REQUIREMENT — An unaltered copy of every line below is the expected output.

COLLECTED MATERIAL —
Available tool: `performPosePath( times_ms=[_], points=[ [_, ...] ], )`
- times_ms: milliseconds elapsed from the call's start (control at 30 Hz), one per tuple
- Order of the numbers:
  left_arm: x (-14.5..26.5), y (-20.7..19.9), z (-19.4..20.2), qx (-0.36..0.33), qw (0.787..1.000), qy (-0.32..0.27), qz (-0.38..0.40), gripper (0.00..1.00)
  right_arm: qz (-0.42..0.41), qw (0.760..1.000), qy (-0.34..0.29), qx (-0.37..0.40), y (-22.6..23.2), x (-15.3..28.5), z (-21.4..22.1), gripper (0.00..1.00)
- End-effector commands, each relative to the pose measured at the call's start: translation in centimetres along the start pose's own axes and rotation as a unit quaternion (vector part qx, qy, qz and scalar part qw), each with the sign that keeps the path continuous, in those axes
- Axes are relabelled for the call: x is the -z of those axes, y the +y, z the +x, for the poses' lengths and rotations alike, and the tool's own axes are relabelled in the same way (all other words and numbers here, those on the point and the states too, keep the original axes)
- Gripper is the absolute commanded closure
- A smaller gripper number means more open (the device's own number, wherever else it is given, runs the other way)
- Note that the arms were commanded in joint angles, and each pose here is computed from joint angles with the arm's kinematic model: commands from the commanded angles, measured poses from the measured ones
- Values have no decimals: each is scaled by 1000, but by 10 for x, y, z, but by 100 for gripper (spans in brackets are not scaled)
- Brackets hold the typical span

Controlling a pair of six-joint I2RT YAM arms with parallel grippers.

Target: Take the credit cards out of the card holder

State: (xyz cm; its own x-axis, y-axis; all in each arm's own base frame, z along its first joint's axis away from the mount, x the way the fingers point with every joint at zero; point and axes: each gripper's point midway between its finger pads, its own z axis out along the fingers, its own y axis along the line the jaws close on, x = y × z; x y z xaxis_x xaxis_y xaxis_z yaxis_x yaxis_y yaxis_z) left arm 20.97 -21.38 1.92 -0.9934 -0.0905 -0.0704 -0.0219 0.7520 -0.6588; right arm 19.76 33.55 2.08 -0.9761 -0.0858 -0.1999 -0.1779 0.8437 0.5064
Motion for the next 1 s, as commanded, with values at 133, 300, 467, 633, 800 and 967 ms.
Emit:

YOUR RESPONSE —
Available tool: `performPosePath( times_ms=[_], points=[ [_, ...] ], )`
- times_ms: milliseconds elapsed from the call's start (control at 30 Hz), one per tuple
- Order of the numbers:
  left_arm: x (-14.5..26.5), y (-20.7..19.9), z (-19.4..20.2), qx (-0.36..0.33), qw (0.787..1.000), qy (-0.32..0.27), qz (-0.38..0.40), gripper (0.00..1.00)
  right_arm: qz (-0.42..0.41), qw (0.760..1.000), qy (-0.34..0.29), qx (-0.37..0.40), y (-22.6..23.2), x (-15.3..28.5), z (-21.4..22.1), gripper (0.00..1.00)
- End-effector commands, each relative to the pose measured at the call's start: translation in centimetres along the start pose's own axes and rotation as a unit quaternion (vector part qx, qy, qz and scalar part qw), each with the sign that keeps the path continuous, in those axes
- Axes are relabelled for the call: x is the -z of those axes, y the +y, z the +x, for the poses' lengths and rotations alike, and the tool's own axes are relabelled in the same way (all other words and numbers here, those on the point and the states too, keep the original axes)
- Gripper is the absolute commanded closure
- A smaller gripper number means more open (the device's own number, wherever else it is given, runs the other way)
- Note that the arms were commanded in joint angles, and each pose here is computed from joint angles with the arm's kinematic model: commands from the commanded angles, measured poses from the measured ones
- Values have no decimals: each is scaled by 1000, but by 10 for x, y, z, but by 100 for gripper (spans in brackets are not scaled)
- Brackets hold the typical span

Controlling a pair of six-joint I2RT YAM arms with parallel grippers.

Target: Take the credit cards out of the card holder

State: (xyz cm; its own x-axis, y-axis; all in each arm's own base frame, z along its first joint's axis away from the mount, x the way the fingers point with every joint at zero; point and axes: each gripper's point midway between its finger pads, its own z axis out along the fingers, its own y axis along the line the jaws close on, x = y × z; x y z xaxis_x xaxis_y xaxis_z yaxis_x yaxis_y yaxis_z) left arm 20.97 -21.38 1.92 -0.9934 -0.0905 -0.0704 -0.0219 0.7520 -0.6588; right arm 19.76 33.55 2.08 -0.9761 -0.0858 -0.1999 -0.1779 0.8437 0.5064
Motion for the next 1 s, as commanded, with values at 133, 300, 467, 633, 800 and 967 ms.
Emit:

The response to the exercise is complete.